▶ [EXERCISE PROMPT]: With the line containing "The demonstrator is" as the final line, restate exactly every line of the data below from the first one onward, and copy no pictures.
§
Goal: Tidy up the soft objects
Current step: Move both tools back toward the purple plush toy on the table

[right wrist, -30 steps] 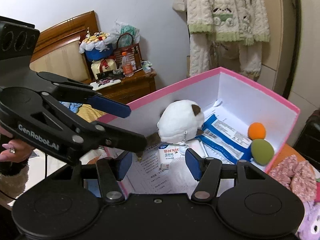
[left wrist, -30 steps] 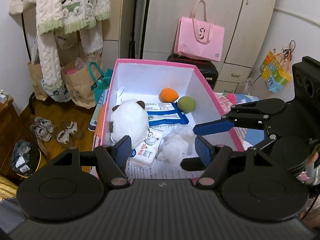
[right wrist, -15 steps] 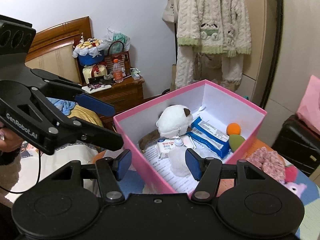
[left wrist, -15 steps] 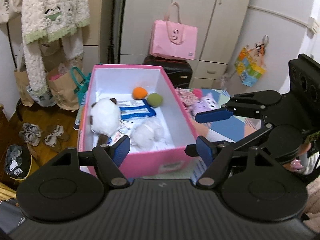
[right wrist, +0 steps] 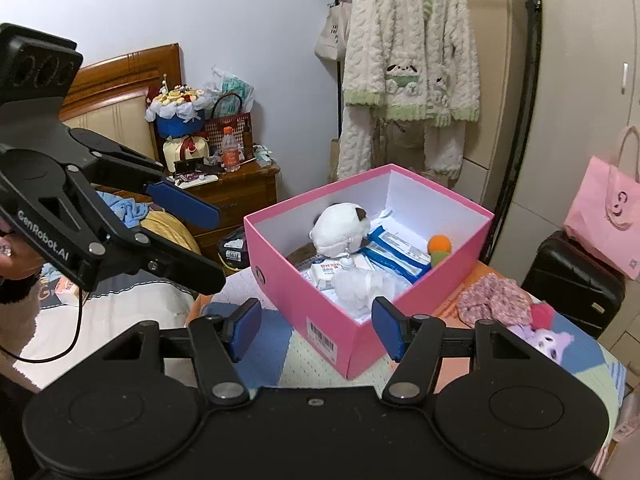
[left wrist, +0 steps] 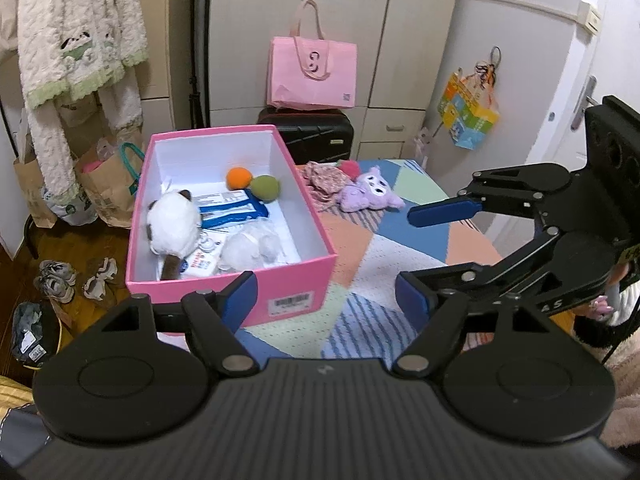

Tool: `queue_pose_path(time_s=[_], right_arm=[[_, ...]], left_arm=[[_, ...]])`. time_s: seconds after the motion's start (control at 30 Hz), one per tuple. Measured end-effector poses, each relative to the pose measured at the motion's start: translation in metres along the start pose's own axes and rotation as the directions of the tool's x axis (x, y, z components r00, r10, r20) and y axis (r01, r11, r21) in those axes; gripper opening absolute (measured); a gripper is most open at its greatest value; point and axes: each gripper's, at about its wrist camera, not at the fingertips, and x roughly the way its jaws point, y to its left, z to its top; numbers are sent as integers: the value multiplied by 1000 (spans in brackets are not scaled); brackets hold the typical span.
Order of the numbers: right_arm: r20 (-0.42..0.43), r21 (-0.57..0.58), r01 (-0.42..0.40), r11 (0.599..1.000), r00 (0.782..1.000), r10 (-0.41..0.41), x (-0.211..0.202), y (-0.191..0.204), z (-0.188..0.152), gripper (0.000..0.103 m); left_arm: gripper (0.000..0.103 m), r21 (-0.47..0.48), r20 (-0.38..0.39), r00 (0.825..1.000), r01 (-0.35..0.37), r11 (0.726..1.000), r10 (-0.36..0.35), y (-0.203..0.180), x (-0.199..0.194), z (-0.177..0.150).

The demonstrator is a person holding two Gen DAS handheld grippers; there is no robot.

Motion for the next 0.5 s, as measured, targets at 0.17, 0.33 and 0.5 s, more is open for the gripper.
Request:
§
▶ [ANSWER SPACE]:
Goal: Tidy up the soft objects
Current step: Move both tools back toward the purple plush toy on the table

[right wrist, -30 steps] 
[left wrist, -30 steps] 
[right wrist, -15 steps] 
[left wrist, -15 steps] 
[right wrist, +0 steps] 
[left wrist, +0 steps] 

Tool: `queue_pose_path(time_s=[_], right_arm=[[_, ...]], left_arm=[[_, ...]])`. time_s: seconds after the motion's start (control at 30 Hz), one per tuple. Measured end-effector poses, each relative to the pose measured at the motion's start: translation in metres along the start pose's own axes and rotation as the directions of the tool's x axis (x, y, z components r00, r10, r20) and y axis (r01, r11, r21) in those axes; gripper opening absolute (measured); a gripper is most open at its greatest value; point and axes: each gripper's, at about its wrist camera, not at the fingertips, and x roughly the way its jaws point, y to its left, z to its top; numbers are sent as integers: the value multiplied by 1000 (spans in brackets are not scaled); brackets hold the typical span.
Order of the numbers: right_arm: r20 (-0.42..0.43), r21 (-0.57..0.58), r01 (-0.42..0.40), r11 (0.599..1.000), r00 (0.782..1.000), r10 (-0.41..0.41), x (-0.211..0.202), y (-0.191..0.204), z (-0.188..0.152), gripper (0.000..0.103 m); left_arm: gripper (0.000..0.103 m), r21 (-0.47..0.48), r20 (-0.38..0.39), r00 (0.825..1.000), r01 (-0.35..0.37), r11 (0.726..1.000), r10 (-0.36..0.35), y (-0.203..0.180), x (-0.199..0.194), z (-0.177..0.150).

The demonstrator is a person holding two Gen DAS handheld grippers; there is no robot.

The full output has already been given.